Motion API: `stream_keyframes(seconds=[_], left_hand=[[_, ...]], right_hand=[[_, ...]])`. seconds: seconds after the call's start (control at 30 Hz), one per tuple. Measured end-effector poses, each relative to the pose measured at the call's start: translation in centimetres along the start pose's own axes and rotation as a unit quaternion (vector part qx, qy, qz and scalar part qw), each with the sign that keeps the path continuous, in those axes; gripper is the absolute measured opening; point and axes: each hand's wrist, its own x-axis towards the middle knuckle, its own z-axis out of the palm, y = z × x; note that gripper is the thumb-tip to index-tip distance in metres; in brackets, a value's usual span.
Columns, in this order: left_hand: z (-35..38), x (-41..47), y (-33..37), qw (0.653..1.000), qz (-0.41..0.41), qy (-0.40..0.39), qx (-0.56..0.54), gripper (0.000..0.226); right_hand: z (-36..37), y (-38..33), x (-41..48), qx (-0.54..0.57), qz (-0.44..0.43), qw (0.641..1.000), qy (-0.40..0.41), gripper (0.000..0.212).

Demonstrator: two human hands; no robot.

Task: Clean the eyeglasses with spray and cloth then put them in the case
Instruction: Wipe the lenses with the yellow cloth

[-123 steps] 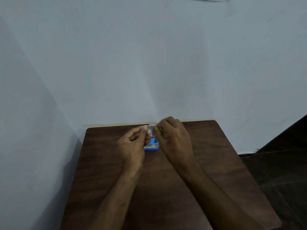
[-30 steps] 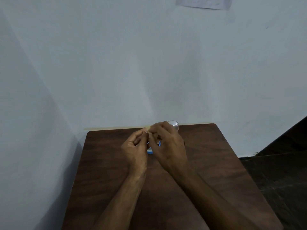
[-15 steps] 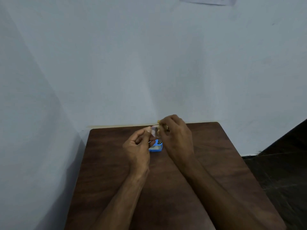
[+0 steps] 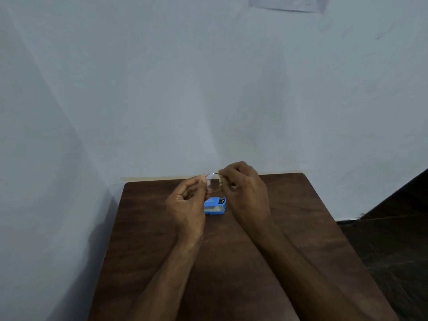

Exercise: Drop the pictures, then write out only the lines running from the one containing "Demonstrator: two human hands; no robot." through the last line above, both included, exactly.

The answer:
Demonstrator: two human hands; no robot.

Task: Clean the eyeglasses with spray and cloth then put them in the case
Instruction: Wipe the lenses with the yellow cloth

[-123 steps] 
[-30 steps] 
[-15 steps] 
[+0 steps] 

Work on this exercise is complete.